### How to complete this task
Please return every line of the listing. Keep each one exact.

### Dataset content
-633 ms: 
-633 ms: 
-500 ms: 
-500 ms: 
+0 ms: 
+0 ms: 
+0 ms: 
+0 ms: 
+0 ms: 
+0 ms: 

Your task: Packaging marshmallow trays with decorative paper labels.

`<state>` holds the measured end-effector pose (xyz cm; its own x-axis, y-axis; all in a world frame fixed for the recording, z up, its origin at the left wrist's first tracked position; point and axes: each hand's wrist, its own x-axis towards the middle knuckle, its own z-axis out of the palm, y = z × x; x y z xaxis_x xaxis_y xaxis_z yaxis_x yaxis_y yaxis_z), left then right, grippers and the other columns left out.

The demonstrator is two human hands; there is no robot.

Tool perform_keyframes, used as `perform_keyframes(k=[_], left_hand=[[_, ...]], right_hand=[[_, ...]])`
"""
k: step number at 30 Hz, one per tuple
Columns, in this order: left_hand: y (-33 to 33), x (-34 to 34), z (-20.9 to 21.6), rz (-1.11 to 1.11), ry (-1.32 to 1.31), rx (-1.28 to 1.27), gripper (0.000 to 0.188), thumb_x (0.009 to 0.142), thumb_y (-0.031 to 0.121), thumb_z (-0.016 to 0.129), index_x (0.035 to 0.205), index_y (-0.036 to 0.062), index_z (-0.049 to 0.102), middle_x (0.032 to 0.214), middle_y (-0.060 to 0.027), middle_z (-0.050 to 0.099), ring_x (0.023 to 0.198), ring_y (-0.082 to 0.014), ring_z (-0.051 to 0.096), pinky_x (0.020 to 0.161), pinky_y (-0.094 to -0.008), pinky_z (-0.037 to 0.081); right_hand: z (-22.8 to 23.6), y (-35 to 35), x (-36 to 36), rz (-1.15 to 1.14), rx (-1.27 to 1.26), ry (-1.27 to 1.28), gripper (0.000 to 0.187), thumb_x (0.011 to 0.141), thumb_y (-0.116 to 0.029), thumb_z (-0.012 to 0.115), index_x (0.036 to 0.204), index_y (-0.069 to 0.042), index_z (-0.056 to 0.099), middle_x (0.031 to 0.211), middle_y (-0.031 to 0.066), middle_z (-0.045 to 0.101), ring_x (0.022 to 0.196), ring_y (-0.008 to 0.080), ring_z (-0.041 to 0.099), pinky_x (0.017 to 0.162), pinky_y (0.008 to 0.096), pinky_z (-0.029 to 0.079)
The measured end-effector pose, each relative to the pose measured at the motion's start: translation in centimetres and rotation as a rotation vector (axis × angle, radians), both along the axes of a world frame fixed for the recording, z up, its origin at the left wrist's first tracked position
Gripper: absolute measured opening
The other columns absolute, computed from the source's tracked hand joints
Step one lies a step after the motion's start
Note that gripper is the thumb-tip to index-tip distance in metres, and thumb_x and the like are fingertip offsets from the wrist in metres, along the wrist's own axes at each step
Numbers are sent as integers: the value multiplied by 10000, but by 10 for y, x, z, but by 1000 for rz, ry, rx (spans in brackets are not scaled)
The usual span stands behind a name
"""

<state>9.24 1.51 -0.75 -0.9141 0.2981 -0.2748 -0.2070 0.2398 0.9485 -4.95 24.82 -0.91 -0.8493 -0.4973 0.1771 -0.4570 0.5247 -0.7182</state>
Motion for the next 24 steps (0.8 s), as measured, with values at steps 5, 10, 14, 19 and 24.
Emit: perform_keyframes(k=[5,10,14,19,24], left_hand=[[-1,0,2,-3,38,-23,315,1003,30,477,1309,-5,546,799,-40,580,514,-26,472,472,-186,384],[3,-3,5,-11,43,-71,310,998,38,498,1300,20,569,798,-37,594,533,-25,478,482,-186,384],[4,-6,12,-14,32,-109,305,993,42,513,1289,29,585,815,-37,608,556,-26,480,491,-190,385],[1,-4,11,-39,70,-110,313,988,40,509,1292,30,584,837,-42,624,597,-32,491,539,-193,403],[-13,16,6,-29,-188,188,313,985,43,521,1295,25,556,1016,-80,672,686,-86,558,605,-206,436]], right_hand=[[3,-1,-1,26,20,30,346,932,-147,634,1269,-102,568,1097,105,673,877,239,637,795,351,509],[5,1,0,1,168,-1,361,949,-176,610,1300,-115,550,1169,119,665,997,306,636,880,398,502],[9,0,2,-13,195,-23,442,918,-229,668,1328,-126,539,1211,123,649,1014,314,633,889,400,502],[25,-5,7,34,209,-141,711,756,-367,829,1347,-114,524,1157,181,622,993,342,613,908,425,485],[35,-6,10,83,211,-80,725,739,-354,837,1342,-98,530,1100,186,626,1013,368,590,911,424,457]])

### Finished exercise
-633 ms: 
-633 ms: 
-500 ms: 
-500 ms: 
+0 ms: 
+0 ms: 
+0 ms: 
+0 ms: 
+0 ms: 
+0 ms: 

Your task: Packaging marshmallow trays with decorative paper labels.

`<state>` holds the measured end-effector pose (xyz cm; its own x-axis, y-axis; all in a world frame fixed for the recording, z up, its origin at the left wrist's first tracked position; point and axes: each hand's wrist, its own x-axis towards the middle knuckle, its own z-axis out of the palm, y = z × x; x y z xaxis_x xaxis_y xaxis_z yaxis_x yaxis_y yaxis_z), left then right, grippers and the other columns left out.

The demonstrator is two human hands; there is no robot.

Tool perform_keyframes, used as `perform_keyframes(k=[_], left_hand=[[_, ...]], right_hand=[[_, ...]])`
"""
k: step number at 30 Hz, one per tuple
Columns, in this order: left_hand: y (-33 to 33), x (-34 to 34), z (-20.9 to 21.6), rz (-1.11 to 1.11), ry (-1.32 to 1.31), rx (-1.28 to 1.27), gripper (0.000 to 0.188), thumb_x (0.009 to 0.142), thumb_y (-0.031 to 0.121), thumb_z (-0.016 to 0.129), index_x (0.035 to 0.205), index_y (-0.036 to 0.062), index_z (-0.049 to 0.102), middle_x (0.032 to 0.214), middle_y (-0.060 to 0.027), middle_z (-0.050 to 0.099), ring_x (0.023 to 0.198), ring_y (-0.082 to 0.014), ring_z (-0.051 to 0.096), pinky_x (0.020 to 0.161), pinky_y (-0.094 to -0.008), pinky_z (-0.037 to 0.081); right_hand: z (-22.8 to 23.6), y (-35 to 35), x (-36 to 36), rz (-1.15 to 1.14), rx (-1.27 to 1.26), ry (-1.27 to 1.28), gripper (0.000 to 0.187), thumb_x (0.011 to 0.141), thumb_y (-0.116 to 0.029), thumb_z (-0.012 to 0.115), index_x (0.036 to 0.204), index_y (-0.069 to 0.042), index_z (-0.056 to 0.099), middle_x (0.031 to 0.211), middle_y (-0.031 to 0.066), middle_z (-0.045 to 0.101), ring_x (0.022 to 0.196), ring_y (-0.008 to 0.080), ring_z (-0.041 to 0.099), pinky_x (0.017 to 0.162), pinky_y (0.008 to 0.096), pinky_z (-0.029 to 0.079)
The measured end-effector pose, each relative to the pose measured at the motion's start: translation in centimetres and rotation as a rotation vector (axis × angle, radians), both along the axes of a world frame fixed for the recording, z up, its origin at the left wrist's first tracked position
Gripper: absolute measured opening
The other columns absolute, computed from the source's tracked hand joints
Step one lies a step after the motion's start
Note that gripper is the thumb-tip to index-tip distance in metres, and thumb_x and the like are fingertip offsets from the wrist in metres, along the wrist's own axes at each step
Numbers are sent as integers: the value multiplied by 10000, but by 10 for y, x, z, but by 1000 for rz, ry, rx (spans in brackets are not scaled)
The usual span stands behind a name
"""

<state>9.24 1.51 -0.75 -0.9141 0.2981 -0.2748 -0.2070 0.2398 0.9485 -4.95 24.82 -0.91 -0.8493 -0.4973 0.1771 -0.4570 0.5247 -0.7182</state>
Motion for the next 24 steps (0.8 s), as measured, with values at steps 5, 10, 14, 19 and 24.
Emit: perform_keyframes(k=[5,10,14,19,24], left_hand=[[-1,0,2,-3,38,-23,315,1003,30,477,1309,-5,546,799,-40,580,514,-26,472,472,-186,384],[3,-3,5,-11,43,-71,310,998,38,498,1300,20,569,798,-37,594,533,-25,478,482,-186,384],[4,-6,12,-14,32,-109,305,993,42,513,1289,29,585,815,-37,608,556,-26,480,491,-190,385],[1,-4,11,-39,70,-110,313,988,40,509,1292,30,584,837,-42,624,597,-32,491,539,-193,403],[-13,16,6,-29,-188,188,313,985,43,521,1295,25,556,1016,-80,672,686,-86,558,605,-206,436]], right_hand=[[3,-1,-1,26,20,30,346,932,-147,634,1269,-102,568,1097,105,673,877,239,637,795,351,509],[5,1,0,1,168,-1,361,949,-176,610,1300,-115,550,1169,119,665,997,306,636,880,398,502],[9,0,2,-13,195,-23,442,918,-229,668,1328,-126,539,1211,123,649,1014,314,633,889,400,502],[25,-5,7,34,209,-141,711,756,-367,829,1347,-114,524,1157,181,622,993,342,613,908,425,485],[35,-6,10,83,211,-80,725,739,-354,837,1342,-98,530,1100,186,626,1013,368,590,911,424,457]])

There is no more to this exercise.